%%
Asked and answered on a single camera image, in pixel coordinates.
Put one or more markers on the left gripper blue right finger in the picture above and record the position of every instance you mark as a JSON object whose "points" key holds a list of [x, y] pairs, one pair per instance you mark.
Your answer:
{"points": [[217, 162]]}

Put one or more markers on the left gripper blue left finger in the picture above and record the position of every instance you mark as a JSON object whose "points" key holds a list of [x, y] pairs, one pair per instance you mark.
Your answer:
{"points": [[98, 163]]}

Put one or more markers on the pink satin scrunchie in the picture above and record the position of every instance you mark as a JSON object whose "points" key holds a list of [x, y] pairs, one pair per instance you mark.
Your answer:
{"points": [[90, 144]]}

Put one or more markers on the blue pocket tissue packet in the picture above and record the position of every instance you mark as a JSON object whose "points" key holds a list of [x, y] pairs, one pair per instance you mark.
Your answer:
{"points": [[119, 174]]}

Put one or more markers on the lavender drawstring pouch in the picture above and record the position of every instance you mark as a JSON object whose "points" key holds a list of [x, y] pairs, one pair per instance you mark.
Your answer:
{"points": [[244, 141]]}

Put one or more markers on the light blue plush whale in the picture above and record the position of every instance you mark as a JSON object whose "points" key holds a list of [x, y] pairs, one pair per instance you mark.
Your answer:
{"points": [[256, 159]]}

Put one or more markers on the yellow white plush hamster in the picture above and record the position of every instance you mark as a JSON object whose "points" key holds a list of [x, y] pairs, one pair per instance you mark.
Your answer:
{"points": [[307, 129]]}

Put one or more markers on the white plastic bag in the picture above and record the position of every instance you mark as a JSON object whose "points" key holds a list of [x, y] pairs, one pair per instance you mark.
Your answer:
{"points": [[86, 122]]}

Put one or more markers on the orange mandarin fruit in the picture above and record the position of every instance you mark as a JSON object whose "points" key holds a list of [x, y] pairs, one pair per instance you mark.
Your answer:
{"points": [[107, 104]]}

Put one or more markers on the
%%
%%
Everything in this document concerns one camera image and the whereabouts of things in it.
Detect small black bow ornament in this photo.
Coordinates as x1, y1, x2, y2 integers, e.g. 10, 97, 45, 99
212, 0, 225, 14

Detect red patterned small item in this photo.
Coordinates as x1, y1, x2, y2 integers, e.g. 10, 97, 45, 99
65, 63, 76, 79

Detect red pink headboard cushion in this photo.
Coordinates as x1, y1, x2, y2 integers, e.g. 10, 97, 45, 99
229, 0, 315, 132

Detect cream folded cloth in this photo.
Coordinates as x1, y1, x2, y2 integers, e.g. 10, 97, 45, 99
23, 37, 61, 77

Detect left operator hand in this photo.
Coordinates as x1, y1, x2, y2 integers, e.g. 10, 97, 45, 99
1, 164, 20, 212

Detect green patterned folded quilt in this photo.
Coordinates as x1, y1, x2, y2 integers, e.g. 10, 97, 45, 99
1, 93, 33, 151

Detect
%%
EXERCISE PROMPT - Take every line from the data above that holds "pink" and copy it out.

COMPLETED TASK -
Put one or more markers on the pink satin scrunchie in the picture above and record the position of every instance you mark as a JSON object whose "points" key holds a list of [x, y] pairs, one pair per instance you mark.
Detect red pink headboard cushion in this photo.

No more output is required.